- [Exercise requirements]:
Given the material below, return only the lines starting at the line with "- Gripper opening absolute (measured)" and ending at the line with "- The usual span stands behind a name", exactly as they appear.
Supplied data below:
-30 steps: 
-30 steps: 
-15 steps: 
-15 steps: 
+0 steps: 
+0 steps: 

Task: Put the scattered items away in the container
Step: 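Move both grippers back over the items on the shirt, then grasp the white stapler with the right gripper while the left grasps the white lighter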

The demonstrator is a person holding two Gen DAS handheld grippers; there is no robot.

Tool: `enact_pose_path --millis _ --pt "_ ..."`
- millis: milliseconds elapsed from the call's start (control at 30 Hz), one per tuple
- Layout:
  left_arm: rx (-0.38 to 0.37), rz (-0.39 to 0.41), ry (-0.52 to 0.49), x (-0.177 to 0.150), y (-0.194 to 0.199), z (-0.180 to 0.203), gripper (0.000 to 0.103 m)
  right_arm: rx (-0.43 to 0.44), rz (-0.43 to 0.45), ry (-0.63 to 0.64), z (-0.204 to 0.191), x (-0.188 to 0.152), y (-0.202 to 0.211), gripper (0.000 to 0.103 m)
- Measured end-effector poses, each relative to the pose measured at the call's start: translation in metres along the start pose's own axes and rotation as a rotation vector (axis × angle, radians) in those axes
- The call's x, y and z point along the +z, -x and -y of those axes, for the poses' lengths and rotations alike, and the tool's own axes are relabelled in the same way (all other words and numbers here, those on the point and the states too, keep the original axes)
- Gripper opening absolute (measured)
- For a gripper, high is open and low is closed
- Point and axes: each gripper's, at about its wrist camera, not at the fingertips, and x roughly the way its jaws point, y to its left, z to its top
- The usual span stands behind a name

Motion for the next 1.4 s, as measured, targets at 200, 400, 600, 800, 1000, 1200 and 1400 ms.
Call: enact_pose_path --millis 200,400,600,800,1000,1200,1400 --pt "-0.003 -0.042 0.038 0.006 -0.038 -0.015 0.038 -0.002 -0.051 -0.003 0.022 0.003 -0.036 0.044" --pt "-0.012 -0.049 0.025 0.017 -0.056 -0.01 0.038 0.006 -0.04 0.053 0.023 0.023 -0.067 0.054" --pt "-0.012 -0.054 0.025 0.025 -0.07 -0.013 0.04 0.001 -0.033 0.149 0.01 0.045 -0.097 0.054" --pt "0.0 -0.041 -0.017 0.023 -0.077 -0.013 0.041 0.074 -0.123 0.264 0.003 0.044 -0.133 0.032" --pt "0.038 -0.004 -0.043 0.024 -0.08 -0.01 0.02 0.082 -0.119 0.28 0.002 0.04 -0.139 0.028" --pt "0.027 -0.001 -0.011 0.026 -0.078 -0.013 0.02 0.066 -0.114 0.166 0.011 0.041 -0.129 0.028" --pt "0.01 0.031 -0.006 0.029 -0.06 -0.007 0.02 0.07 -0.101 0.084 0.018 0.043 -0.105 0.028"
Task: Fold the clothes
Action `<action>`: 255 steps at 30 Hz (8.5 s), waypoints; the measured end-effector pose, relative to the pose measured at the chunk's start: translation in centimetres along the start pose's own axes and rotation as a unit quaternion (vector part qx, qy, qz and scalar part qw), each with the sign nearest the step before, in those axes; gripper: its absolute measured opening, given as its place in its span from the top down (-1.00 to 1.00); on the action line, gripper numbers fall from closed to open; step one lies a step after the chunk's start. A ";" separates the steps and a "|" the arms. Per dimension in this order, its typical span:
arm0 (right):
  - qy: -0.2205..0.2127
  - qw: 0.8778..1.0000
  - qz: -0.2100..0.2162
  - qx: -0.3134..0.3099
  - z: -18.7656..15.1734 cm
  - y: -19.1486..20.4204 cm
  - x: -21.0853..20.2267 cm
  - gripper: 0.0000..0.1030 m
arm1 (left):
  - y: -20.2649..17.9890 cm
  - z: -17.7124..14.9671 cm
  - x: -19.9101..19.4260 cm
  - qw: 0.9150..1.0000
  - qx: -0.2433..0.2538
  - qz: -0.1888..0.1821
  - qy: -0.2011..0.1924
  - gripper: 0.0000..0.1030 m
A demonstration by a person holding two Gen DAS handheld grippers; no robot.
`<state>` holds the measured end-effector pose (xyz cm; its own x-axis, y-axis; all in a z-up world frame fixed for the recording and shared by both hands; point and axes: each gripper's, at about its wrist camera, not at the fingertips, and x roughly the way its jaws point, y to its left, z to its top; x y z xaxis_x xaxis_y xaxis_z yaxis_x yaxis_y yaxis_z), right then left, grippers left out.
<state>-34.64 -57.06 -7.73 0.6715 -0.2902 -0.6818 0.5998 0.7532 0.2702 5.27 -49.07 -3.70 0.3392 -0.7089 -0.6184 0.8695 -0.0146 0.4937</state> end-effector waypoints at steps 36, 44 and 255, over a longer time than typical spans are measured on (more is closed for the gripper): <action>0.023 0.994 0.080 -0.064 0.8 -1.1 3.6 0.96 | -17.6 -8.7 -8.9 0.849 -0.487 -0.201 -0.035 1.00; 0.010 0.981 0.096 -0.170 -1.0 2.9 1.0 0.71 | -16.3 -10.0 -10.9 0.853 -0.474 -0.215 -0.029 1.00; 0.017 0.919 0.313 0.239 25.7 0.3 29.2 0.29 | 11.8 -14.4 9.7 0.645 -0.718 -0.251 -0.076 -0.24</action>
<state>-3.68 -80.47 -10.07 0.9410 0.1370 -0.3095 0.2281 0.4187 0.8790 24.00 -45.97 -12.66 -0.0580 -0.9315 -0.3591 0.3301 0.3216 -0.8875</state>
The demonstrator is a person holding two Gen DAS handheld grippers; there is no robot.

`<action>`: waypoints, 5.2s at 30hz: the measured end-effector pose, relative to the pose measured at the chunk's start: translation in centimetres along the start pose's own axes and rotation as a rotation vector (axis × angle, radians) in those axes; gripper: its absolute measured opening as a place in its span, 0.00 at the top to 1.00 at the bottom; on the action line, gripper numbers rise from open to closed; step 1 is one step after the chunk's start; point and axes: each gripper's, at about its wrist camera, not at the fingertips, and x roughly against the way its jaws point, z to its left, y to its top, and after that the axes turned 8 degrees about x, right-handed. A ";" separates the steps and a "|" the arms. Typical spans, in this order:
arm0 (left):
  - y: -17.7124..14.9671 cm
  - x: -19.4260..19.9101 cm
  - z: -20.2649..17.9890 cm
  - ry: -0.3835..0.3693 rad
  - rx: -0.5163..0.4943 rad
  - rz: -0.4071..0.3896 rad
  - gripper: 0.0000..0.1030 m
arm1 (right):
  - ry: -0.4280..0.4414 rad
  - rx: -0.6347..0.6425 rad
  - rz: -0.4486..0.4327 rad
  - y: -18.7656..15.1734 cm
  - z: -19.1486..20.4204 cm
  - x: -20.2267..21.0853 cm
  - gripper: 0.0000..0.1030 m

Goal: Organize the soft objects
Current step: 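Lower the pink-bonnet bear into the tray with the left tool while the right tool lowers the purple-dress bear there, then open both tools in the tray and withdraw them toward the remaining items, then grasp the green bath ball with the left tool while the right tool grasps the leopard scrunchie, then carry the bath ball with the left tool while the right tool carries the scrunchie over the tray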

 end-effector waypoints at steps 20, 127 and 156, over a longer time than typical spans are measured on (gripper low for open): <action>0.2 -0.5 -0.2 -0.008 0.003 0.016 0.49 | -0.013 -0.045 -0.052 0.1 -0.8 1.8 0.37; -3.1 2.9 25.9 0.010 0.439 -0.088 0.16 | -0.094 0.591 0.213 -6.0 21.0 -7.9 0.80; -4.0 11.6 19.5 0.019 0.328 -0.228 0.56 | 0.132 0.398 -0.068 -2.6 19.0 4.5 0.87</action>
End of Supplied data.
- [Final answer]:
- Gripper opening absolute (measured)
- For a gripper, high is open and low is closed
- Point and axes: each gripper's, at about its wrist camera, not at the fingertips, and x roughly the way its jaws point, y to its left, z to its top
- The usual span stands behind a name

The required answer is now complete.